21 aprile 2024
Aggiornato 22:30
Come cambiano le diete

Poche proteine e tanti carboidrati per vivere più a lungo

La dieta della longevità, da oggi, prevede un basso apporto di proteine e un alto apporto di carboidrati. Niente più giochetti e controlli sulle calorie per vivere più a lungo e in salute?

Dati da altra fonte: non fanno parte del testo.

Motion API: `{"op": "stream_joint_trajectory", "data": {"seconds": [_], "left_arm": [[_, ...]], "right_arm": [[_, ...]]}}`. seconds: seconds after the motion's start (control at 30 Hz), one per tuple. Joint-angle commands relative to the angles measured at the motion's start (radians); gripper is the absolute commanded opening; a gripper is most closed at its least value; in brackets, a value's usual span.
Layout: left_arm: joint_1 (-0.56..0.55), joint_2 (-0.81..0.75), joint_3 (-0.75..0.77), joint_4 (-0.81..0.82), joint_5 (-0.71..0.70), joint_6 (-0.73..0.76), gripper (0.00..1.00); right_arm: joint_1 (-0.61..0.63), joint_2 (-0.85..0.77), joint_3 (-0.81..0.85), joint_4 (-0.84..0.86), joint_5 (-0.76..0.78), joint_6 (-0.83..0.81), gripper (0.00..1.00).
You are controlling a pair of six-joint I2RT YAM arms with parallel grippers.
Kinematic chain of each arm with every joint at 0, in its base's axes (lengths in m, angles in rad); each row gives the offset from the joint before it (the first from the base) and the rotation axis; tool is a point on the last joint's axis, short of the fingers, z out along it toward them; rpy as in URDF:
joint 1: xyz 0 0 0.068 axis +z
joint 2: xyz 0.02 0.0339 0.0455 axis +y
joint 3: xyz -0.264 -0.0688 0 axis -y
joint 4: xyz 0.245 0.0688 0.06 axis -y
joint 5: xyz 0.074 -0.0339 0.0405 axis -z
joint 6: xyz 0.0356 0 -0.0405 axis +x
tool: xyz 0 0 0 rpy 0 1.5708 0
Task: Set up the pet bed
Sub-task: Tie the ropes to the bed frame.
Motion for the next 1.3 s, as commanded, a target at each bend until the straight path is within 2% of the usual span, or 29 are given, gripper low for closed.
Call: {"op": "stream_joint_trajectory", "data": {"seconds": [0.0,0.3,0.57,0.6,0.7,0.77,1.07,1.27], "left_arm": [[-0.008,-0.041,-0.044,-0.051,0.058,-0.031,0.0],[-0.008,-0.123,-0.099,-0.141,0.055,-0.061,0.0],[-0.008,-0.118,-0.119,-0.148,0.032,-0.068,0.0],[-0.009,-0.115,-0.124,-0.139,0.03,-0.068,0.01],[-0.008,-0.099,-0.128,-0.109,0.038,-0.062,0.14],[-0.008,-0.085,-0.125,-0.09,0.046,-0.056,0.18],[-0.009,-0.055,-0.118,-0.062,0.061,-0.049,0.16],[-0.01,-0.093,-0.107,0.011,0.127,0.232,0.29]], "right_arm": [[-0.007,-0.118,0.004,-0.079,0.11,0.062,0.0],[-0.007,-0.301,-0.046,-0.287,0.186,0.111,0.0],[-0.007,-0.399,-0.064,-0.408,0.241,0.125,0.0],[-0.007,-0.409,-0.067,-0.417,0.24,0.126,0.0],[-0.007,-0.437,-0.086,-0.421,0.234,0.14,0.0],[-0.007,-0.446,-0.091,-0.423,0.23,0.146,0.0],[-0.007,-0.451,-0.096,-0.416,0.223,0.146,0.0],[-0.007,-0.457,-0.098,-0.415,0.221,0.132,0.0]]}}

SYDNEY – Fino a oggi siamo stati abituati a sentire parlare di ridurre le calorie se si vuole vivere meglio, in salute e più a lungo. Ma, sempre da oggi, le cose potrebbero cambiare. Una nuova ricerca suggerisce infatti che per ottenere i massimi benefici da una dieta, questa deve ridurre le proteine e aumentare i carboidrati. Sarebbe dunque questo il segreto di una vita sana e lunga.

UN TEMPO ERA COSÌ – Sull’onda di un famoso studio di ottant’anni fa, da tempo si afferma come per vivere più in salute e più a lungo si debbano tagliare le calorie apportate dalla dieta, dal 30% al 40%. Ma le cose cambiano e, secondo questo nuovo studio dell’Università di Sydney, per vivere più sani e a lungo bisogna invece tagliare le proteine e favorire l’apporto di carboidrati. «Sappiamo da molti anni che le diete a restrizione calorica aumentano la durata della vita in tutti i tipi di organismi – ha sottolineato l’autore principale prof. Stephen Simpson – Tuttavia, fatta eccezione per i pochi fanatici, nessuno può mantenere una riduzione del 40% delle calorie a lungo termine, e così facendo si può rischiare la perdita di massa ossea, della libido e della fertilità».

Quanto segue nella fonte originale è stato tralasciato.